James Atwood (PhD Student advised by Prof. Don Towsley)
Diffusion-Convolutional Neural Networks 

Abstract: We present diffusion-convolutional neural networks (DCNNs), a new model for graph-structured data.  Through the introduction of a diffusion-convolution operation, we show how diffusion-based representations can be learned from graph-structured data and used as an effective basis for node classification. DCNNs have several attractive qualities, including a latent representation for graphical data that is invariant under isomorphism, as well as polynomial-time prediction and learning that can be represented as tensor operations and efficiently implemented on the GPU.  Through several experiments with real structured datasets, we demonstrate that DCNNs are able to outperform probabilistic relational models and kernel-on-graph methods at relational node classification tasks. 

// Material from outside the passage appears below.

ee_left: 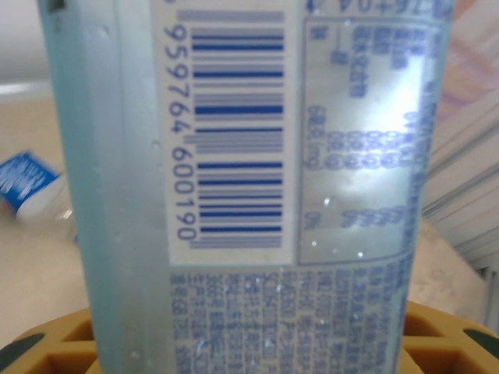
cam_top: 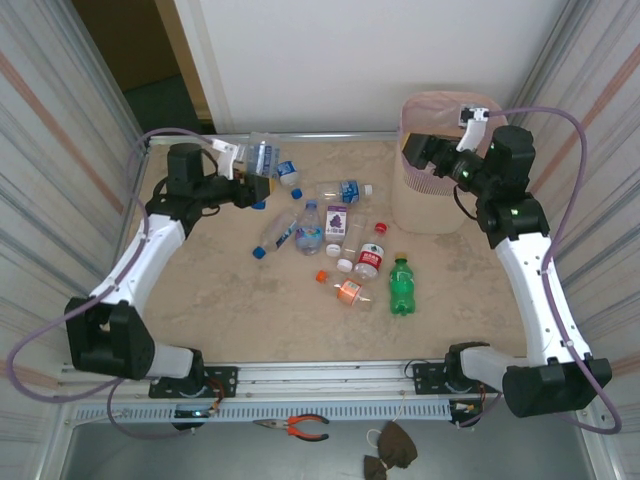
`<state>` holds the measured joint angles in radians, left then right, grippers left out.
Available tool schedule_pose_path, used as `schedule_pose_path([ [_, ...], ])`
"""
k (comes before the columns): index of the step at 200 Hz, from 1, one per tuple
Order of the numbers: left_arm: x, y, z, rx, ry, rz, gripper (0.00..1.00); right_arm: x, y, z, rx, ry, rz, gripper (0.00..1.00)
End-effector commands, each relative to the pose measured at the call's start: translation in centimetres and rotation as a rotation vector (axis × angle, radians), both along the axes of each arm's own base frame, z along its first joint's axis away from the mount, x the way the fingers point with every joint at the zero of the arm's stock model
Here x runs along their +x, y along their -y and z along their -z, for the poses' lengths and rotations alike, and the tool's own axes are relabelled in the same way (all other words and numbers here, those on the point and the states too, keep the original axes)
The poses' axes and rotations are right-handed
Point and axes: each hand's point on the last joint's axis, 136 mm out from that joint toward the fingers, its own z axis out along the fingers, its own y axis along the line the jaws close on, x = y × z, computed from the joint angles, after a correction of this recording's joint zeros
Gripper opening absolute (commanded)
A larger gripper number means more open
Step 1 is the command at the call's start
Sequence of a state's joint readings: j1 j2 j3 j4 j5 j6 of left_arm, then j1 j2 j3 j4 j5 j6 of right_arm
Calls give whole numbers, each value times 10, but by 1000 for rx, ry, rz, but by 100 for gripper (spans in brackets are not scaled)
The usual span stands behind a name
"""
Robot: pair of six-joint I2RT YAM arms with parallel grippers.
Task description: Put the plastic bottles in the bin
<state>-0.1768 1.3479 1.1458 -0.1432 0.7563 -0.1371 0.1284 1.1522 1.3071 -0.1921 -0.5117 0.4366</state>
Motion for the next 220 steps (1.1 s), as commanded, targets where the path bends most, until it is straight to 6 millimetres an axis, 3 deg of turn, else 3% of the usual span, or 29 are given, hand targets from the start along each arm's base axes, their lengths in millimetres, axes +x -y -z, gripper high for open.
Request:
schedule_pose_path([
  [1, -34, 24, -60, -112, 197, 169, 49, -37, -34, -39, 9, 181, -223, 85],
  [52, -96, 71, -114, -132, 405, 392, 49, -100, -93, -65, -54, 392, -566, 91],
  [93, -138, 94, -150, -182, 530, 539, 49, -147, -124, -83, -72, 519, -743, 93],
  [173, -204, 112, -193, -257, 703, 722, 50, -184, -149, -103, -36, 588, -844, 94],
  [220, -219, 114, -199, -257, 739, 734, 50, -203, -158, -101, -33, 614, -916, 88],
])
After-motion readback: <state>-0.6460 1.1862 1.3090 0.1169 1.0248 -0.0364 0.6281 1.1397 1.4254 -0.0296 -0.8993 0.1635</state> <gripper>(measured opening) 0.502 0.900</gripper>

Daniel Cohen (MS/PhD Student advised by Prof. Bruce Croft)
Memory Networks for First Sentence Detection 

Abstract: In passage retrieval, detecting the beginning and end of a passage at the sentence level granularity is a challenging problem. Due to the varying levels of relevance for each sentence, We employ a deep memory network to capture long term dependencies which a variety of RNN’s fail to recognize.

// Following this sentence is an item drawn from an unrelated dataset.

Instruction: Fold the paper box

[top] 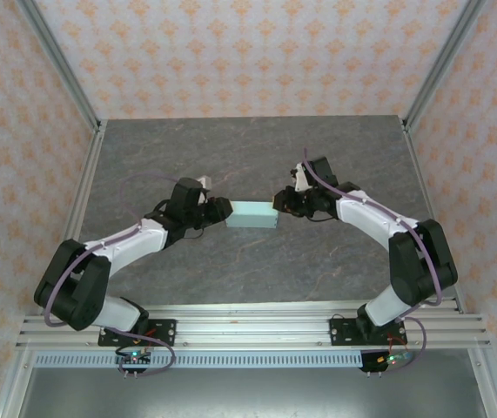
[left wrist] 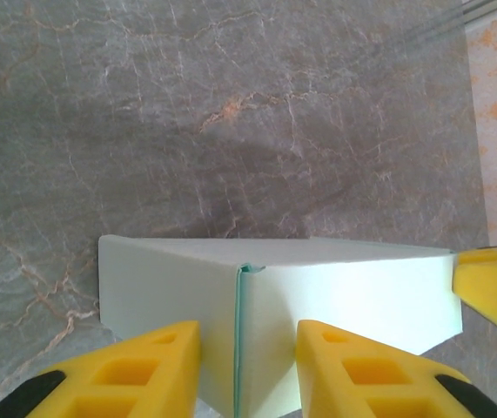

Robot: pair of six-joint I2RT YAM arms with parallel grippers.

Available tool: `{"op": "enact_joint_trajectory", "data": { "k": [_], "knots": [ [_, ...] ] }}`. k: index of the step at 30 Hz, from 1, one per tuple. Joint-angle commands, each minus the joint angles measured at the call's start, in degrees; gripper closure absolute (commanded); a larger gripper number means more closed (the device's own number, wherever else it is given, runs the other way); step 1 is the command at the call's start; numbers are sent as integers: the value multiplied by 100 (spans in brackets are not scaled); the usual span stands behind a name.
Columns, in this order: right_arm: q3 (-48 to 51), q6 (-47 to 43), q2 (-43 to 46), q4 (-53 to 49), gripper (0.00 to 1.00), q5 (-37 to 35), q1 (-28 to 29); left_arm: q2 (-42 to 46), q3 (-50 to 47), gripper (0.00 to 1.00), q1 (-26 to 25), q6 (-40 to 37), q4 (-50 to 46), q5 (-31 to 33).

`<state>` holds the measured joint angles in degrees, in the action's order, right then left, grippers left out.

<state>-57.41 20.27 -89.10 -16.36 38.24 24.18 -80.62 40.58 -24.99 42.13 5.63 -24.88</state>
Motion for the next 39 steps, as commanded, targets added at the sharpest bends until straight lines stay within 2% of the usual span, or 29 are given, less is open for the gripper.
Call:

Huaizu Jiang (PhD Student advised by Prof. Erik Learned-Miller)
Learning to predict object occlusions in videos

Abstract: Given first two frames of a video containing a set of moving objects, the goal is to predict where they are going (locations) and their visibility (fully visible, partially visible, or fully invisible) in the next immediate frame. Due to the perspective effect of the camera, the object closer to the camera (thus more likely to be visible) tends to be larger and moving faster. In this project, we are interested in training Convolutional Neural Networks (CNNs) to learn such common sense knowledge.  Additional information, such as  appearance and shading, may also provide cues to the object occlusions prediction.